Interim Dean Luiza Deprez has asked the Communication and Media Studies (MES) programs to evaluate their majors and consider merging. The Geosciences and Environmental Science and Policy (ESP) programs are also being targeted for a merger. With over $450,000 cut last spring from the academic affairs budget and $200,000 of it from CAS colleges within the University have had to make concessions to meet shrinking budgets The faculty of these programs are in the initial stages of brainstorming what these mergers could look like.
When budget cuts are made there are several approaches to reigning in spending: reducing the budget through salary expenditures, which oftentimes means freezing faculty hires, increasing revenue, which comes from raising tuition and fees, and decreasing efficiency spending which encompasses travel and conferences expenses. While tuition was raised 4.3 percent for instate-undergraduate students, a hiring freeze was also put into effect last spring. Other options to overcome budget obstacles include a university wide restructuring approach according to Provost Joe Wood. Deprez said the aim of the restructuring is to better utilize resources. She said that if the targeted programs can create a critical mass by merging they would be more likely to warrant new hires.

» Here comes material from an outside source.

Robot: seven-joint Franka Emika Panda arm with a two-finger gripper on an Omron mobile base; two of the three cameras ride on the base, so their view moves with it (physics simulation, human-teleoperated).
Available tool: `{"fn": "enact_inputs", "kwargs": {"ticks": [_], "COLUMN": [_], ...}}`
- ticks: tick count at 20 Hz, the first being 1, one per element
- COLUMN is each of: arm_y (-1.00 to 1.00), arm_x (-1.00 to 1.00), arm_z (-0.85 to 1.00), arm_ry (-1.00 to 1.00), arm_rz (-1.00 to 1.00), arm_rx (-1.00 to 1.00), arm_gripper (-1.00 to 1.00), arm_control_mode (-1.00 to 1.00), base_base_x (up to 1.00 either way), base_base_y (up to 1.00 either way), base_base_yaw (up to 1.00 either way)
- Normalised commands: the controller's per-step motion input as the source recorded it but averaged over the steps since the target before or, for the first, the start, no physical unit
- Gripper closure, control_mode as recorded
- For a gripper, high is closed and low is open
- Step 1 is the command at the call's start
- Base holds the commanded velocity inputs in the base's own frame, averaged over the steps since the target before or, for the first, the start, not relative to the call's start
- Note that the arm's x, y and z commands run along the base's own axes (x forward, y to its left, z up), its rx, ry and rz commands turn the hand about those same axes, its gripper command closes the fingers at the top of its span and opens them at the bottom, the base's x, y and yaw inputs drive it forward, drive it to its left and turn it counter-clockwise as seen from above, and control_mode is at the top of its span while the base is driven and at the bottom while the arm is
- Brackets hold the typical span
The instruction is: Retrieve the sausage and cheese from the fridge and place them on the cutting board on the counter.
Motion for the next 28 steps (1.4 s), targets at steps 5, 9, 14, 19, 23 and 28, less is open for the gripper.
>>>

“The request was for us to talk about merging,” said Associate Professor of ESP Samantha Langley Turnbaugh. According to Deprez these programs have inherent commonalities that lend themselves to possible overlap. Turnbaugh would like to see other programs involved in the process. She feels there are degrees outside of GEO that overlap more with ESP. “We would like there to be many options but there has only been one presented.” Senior ESP major Sarah Coombs echoed her professors sentiments: “We have more in common with a lot of other departments…why did they pick geosciences.”
In the case of MES, which has over 200 majors, many elements came into play to put this process into action. Wood said MES wasn’t complying with Board of Trustee governance policies. Though MES was approved as a degree program Wood said that does not constitute the same independence as a department. “They have pretended they are a separate department…and that’s not approved, so figure out how you’re going to work together.” Deprez and others have said faculty numbers have been a problem for both communication and MES, with each program housing over 200 majors. “They’re trying to deliver a major and there’s no faculty,” said Communication Professor Richard West. Two of the faculty listed under media studies were hired as and remain communication professors.
One of these, Communication Professor and former Chair of MES Dan Panici is on sabbatical and could not be reached for comment. The other, Kathryn Lasky, also an MES professor, did not return phone calls. Interim Chair of MES David Pierson is the newest faculty in the program and was appointed to the chair position last semester.
Pierson said of the merger “I think it would be beneficial…I’m for what everybody agrees.”
Both Wood and Deprez have maintained that it is not their plan to cut any degrees from the curriculum. Wood said his request is that the entities begin to review their majors requirements and see if the inherent overlap of the disciplines might constitute some shared courses. “A little cross-fertilization wouldn’t be bad, he said.”
Media Studies senior Amy Bickford said it’s important that the current media classes continue to be offered because it’s more of a preparation for a career than the theory focused communication courses.
Irwin Novak, chair and associate professor of geosciences, agreed with Wood and Deprez and said that both ESP and geosciences are committed to maintaining their degrees. He also commented on the communication/MES situation: “they just got divorced and now they’re getting remarried.” Geosciences, which has four faculty and 17 majors this semester, was not allowed to finish their search for a fifth faculty member last spring due to the hiring freeze. Though their number of majors is small, they are able to maintain their degree because a large percentage of the courses they offer fulfill general education (core) requirements. Many of the sciences “got degrees on the coattails of serving the core,” said Novak.
Wood alluded that both communication and MES have requested additional faculty be hired. “What we are asking is legitimate…the answer to me is not just give us more faculty.”
Before MES broke away from communication becoming its own degree program in the fall of1997 it was a track within communication, which means they shared introductory courses. Since then the program has moved not only theoretically further (no sharing of intro courses) but also physically further away from the communication department to the point that the two entities are no longer housed on the same campus. The communication offices are on the Gorham campus and the MES offices are in Portland.